=== Activity ===
Go through the records and report each line in which the word "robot" occurs.

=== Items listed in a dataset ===
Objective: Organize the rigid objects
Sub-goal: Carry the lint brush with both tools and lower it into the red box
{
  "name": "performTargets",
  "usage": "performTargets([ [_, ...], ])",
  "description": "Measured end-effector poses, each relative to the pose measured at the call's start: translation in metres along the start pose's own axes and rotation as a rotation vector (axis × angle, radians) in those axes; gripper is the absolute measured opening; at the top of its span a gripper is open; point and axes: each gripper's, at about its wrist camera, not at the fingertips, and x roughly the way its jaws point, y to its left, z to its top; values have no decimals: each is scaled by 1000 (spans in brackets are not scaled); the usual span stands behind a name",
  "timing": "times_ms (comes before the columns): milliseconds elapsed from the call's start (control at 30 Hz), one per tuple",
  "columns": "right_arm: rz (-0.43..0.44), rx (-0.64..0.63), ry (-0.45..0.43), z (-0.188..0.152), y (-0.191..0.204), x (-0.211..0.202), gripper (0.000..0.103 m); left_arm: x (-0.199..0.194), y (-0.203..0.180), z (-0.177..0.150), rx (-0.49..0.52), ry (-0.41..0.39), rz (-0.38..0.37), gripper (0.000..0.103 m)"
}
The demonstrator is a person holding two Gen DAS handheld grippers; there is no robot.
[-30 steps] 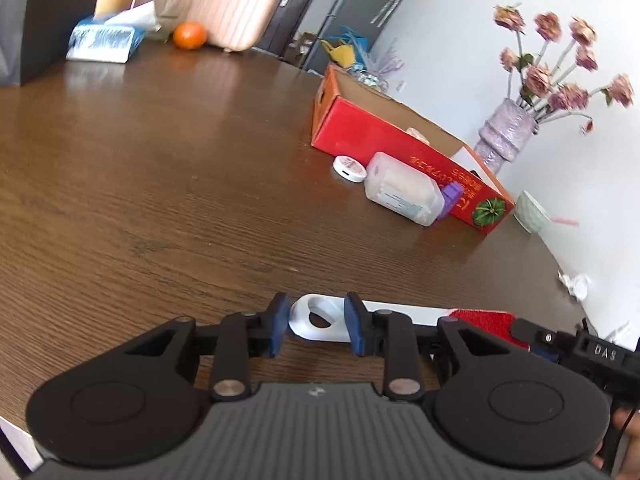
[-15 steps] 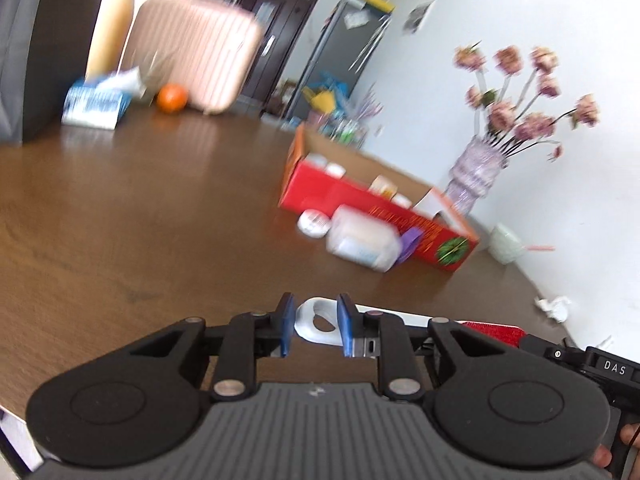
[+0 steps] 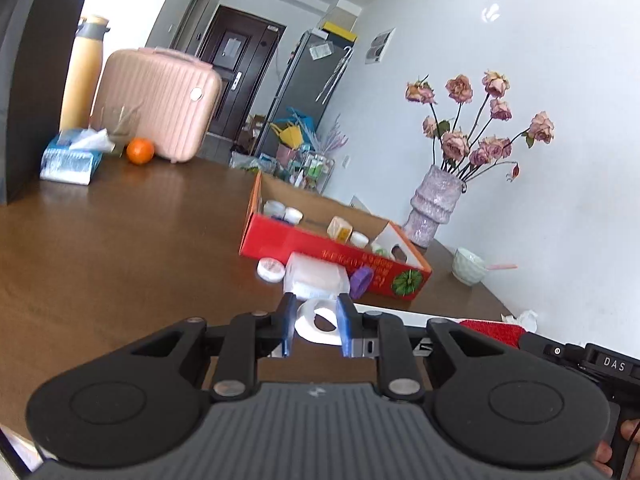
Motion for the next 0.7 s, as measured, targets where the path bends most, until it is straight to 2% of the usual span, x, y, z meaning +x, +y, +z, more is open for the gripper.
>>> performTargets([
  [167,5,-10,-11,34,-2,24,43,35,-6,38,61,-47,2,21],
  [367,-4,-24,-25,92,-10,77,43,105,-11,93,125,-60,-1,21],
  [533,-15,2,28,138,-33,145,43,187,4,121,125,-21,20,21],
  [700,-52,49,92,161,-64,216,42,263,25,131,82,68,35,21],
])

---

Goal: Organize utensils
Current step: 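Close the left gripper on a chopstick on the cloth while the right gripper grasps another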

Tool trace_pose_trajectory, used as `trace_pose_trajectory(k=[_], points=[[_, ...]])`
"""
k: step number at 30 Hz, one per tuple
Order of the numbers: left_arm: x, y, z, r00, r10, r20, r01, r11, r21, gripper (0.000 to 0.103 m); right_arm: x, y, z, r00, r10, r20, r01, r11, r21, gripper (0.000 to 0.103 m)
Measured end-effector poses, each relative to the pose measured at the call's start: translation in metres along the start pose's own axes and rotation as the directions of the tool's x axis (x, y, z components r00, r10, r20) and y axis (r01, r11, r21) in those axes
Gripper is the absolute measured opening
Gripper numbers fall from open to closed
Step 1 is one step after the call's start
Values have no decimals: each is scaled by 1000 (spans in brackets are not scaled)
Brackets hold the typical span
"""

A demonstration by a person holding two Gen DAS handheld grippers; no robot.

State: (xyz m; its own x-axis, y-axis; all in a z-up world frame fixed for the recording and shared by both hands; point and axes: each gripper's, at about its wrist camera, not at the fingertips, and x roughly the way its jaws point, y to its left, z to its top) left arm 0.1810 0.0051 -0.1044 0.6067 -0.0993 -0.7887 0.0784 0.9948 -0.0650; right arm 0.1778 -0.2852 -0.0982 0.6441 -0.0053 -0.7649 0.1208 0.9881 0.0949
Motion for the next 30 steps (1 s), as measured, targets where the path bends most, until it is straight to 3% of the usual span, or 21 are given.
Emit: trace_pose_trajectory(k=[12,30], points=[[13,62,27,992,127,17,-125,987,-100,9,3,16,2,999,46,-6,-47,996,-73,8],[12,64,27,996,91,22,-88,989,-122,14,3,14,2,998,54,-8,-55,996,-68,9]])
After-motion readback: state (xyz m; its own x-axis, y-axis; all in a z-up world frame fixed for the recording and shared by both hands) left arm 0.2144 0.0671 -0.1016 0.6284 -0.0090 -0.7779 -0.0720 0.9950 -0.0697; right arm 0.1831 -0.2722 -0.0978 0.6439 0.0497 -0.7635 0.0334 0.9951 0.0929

=== Output of the task ===
The demonstrator is a person holding two Gen DAS handheld grippers; there is no robot.
A demonstration by a person holding two Gen DAS handheld grippers; no robot.

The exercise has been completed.